**AIM OF THE TASK**
Search the data below for the word "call" and report how many lines contain it, with no added words.

START MATERIAL SUPPLIED

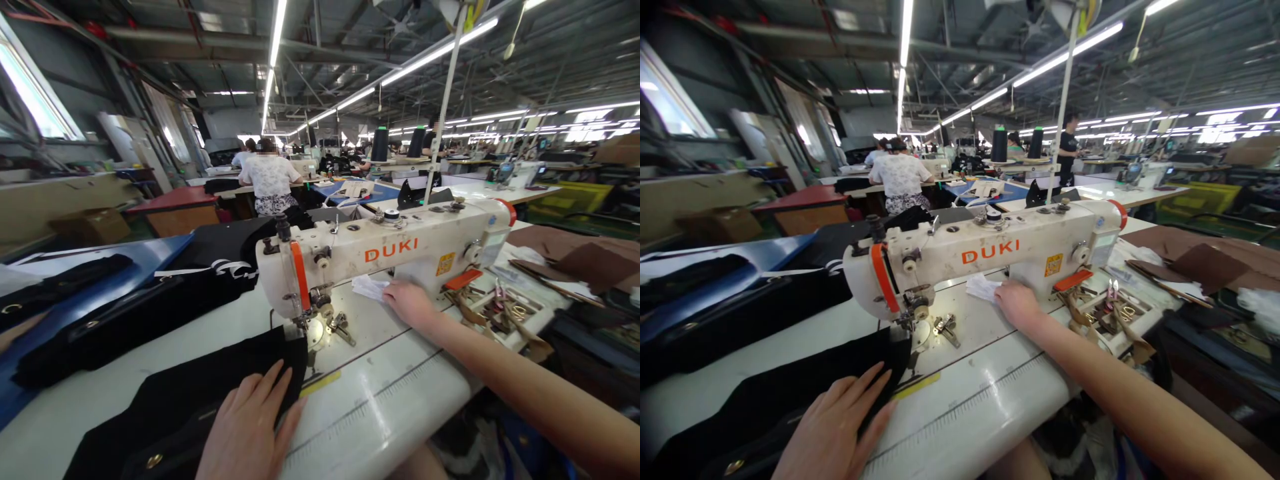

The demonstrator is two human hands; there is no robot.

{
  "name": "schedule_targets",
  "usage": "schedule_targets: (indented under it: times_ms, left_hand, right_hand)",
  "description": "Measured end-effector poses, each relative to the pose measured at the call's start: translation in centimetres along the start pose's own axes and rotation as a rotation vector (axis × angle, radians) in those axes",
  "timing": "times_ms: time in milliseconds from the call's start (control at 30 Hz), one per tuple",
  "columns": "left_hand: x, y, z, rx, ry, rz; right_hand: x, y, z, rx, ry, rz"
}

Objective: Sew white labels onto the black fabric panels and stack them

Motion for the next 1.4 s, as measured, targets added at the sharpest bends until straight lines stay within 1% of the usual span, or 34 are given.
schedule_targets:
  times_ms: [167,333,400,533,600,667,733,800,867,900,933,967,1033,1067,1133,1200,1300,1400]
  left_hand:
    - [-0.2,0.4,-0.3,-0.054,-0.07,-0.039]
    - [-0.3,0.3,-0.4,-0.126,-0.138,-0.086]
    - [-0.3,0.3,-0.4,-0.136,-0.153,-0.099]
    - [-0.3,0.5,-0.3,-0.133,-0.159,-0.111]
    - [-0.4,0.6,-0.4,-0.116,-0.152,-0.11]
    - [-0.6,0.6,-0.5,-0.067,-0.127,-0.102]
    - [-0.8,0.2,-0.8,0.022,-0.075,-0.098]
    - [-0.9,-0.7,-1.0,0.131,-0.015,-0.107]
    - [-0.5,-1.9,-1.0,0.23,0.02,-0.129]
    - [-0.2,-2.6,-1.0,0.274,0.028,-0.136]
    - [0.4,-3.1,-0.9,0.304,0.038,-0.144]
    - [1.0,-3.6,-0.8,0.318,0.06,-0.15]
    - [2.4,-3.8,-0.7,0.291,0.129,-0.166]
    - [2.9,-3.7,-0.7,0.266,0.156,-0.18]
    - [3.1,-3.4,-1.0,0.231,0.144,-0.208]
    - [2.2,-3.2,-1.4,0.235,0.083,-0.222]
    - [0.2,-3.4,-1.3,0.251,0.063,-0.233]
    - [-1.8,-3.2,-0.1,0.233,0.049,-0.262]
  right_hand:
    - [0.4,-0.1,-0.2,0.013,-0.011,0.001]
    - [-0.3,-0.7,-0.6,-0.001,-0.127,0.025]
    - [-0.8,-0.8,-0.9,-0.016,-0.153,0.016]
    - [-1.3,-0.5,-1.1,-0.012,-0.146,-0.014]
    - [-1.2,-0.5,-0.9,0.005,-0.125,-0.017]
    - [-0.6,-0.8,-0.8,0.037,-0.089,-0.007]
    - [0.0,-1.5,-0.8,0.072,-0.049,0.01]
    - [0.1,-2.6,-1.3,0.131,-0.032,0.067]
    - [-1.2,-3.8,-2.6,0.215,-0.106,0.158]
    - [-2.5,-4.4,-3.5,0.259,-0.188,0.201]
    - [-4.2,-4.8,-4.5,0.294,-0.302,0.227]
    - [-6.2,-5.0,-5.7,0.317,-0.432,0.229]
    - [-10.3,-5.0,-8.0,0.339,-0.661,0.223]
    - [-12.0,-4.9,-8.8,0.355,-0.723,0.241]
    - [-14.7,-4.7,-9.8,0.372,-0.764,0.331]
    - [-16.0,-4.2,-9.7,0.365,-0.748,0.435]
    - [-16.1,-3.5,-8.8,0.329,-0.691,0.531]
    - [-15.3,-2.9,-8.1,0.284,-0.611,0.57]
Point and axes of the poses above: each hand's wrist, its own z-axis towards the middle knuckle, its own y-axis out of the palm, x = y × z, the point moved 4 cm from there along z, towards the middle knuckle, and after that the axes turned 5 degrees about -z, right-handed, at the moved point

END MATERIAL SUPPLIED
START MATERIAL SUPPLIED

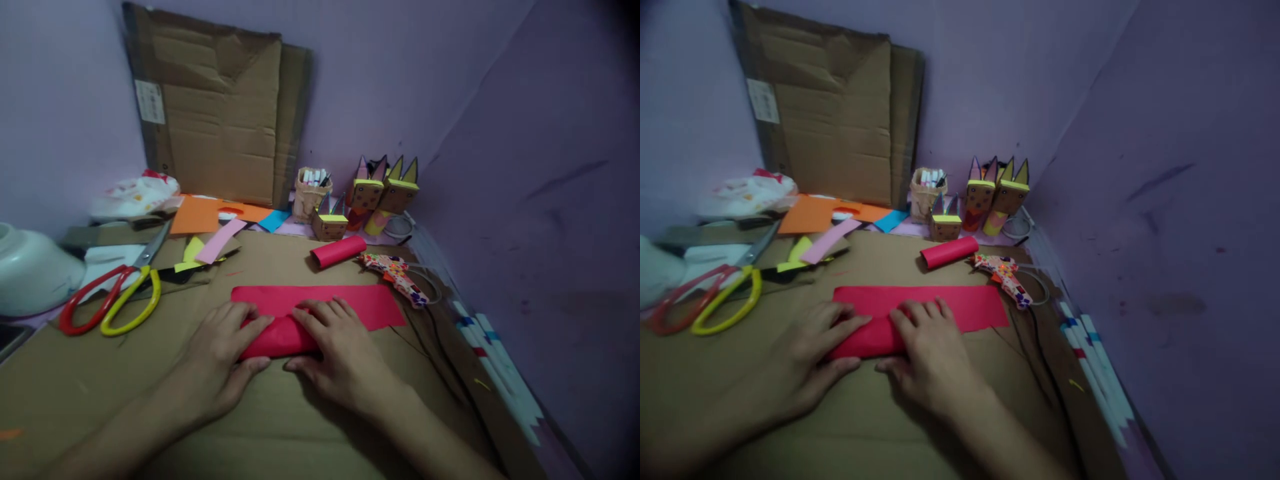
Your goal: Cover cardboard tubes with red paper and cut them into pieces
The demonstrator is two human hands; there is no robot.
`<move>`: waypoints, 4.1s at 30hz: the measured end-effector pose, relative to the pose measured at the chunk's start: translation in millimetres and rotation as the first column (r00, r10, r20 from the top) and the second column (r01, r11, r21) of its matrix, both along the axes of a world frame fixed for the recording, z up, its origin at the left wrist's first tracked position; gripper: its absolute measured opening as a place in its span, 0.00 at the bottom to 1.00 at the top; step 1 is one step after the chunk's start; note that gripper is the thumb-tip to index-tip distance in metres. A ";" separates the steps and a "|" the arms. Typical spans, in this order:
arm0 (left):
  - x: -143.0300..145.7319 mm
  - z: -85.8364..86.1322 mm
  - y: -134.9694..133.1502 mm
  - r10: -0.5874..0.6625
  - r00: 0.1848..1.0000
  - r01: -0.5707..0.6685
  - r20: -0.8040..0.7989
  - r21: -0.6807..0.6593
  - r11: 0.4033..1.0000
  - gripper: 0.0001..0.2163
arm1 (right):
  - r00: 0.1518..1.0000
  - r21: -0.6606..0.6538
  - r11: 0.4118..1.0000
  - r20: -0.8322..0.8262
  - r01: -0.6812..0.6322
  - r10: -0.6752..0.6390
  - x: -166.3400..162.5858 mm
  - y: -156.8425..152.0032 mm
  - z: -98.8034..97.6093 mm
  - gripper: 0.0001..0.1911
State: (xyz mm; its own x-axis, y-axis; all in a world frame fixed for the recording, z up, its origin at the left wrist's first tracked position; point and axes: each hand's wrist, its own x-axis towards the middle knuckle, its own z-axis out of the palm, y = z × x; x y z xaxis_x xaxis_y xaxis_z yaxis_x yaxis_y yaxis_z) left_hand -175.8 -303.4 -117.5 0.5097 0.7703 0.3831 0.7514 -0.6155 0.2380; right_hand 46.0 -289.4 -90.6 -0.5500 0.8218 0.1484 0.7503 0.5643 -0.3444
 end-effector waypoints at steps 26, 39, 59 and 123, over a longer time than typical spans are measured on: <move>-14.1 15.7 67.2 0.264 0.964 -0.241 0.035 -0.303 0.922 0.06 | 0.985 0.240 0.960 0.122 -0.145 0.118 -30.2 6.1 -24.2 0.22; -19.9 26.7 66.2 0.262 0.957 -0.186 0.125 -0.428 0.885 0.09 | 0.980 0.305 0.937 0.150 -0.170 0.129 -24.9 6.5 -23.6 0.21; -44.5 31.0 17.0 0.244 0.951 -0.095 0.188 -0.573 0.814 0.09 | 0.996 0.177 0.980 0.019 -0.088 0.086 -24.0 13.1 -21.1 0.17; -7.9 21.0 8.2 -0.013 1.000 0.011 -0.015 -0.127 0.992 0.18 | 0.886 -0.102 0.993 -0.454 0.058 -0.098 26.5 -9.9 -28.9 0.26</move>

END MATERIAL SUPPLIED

**SOLUTION TO THE EXERCISE**
2